• _Task details_: Repeat, exactly as written, the lines of the records below from the first through the line with "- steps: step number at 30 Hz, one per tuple", but none past it.

• _Records for the task_:
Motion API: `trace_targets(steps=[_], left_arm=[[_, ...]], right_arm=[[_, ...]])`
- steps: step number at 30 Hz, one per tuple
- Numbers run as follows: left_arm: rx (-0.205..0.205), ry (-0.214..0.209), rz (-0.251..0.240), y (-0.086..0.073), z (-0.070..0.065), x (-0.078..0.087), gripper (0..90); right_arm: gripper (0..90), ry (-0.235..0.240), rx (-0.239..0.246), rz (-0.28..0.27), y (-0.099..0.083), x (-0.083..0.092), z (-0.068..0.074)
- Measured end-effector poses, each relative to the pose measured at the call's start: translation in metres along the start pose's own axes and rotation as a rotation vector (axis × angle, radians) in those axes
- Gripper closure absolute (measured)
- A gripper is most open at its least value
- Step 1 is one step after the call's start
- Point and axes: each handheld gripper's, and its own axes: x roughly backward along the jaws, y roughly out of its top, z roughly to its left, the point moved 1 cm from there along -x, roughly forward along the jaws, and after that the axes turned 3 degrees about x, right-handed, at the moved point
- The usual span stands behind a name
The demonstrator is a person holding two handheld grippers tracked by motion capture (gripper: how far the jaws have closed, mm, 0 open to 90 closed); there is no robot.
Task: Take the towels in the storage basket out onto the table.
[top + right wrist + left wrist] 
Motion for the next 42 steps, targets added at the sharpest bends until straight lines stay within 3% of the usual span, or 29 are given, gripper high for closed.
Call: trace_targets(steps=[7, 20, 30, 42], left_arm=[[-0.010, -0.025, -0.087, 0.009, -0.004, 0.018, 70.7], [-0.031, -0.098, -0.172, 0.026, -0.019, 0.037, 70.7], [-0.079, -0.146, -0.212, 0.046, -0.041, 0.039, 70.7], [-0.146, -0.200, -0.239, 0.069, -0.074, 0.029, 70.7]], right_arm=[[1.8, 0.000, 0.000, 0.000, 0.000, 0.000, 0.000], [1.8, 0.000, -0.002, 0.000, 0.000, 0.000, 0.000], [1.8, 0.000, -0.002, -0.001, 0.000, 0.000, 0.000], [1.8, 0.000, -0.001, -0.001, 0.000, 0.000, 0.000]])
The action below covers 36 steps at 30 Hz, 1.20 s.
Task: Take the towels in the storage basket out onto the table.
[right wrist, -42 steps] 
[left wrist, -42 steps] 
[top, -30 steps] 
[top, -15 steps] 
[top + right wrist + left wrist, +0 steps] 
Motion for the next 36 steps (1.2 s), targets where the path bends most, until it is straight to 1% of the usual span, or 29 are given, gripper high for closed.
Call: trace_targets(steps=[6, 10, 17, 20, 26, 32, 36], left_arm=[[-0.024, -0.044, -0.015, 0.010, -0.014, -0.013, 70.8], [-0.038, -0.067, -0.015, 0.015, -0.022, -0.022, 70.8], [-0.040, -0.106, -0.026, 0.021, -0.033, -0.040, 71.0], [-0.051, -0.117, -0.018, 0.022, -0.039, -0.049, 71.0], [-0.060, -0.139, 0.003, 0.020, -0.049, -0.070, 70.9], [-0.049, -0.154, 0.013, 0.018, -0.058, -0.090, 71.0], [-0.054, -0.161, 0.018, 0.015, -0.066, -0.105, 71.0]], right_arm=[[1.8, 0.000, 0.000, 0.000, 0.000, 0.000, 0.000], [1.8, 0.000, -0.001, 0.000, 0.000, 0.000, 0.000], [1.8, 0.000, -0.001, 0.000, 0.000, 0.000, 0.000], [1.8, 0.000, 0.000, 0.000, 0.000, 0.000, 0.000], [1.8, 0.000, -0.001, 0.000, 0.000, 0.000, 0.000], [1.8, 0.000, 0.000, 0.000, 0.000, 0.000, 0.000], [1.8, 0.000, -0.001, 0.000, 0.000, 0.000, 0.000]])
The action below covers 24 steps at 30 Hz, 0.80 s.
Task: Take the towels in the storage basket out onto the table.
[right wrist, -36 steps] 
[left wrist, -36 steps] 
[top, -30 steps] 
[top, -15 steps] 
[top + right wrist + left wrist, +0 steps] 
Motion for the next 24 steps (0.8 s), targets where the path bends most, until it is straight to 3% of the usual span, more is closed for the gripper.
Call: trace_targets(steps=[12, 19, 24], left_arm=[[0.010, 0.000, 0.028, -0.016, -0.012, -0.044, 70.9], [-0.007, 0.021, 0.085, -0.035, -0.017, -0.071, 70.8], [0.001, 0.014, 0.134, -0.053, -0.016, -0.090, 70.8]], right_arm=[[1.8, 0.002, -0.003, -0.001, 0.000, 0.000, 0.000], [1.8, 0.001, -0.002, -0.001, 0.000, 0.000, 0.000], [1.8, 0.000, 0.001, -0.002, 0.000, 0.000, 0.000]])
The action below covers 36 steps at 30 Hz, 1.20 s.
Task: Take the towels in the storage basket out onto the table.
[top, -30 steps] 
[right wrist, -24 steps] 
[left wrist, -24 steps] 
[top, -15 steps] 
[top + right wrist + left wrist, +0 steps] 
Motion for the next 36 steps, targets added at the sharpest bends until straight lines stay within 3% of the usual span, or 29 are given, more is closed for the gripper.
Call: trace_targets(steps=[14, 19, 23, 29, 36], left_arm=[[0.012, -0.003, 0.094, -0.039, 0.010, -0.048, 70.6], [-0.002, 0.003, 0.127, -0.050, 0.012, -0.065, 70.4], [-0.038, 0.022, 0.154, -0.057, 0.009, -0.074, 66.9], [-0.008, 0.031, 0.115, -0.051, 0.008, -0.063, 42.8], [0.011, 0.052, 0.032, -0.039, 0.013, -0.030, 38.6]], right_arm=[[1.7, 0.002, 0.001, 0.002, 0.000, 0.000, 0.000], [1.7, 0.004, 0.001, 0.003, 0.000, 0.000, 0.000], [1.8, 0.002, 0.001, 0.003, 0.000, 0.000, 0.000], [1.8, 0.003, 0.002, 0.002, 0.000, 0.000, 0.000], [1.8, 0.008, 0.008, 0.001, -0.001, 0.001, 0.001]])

• _Output of the task_:
Motion API: `trace_targets(steps=[_], left_arm=[[_, ...]], right_arm=[[_, ...]])`
- steps: step number at 30 Hz, one per tuple

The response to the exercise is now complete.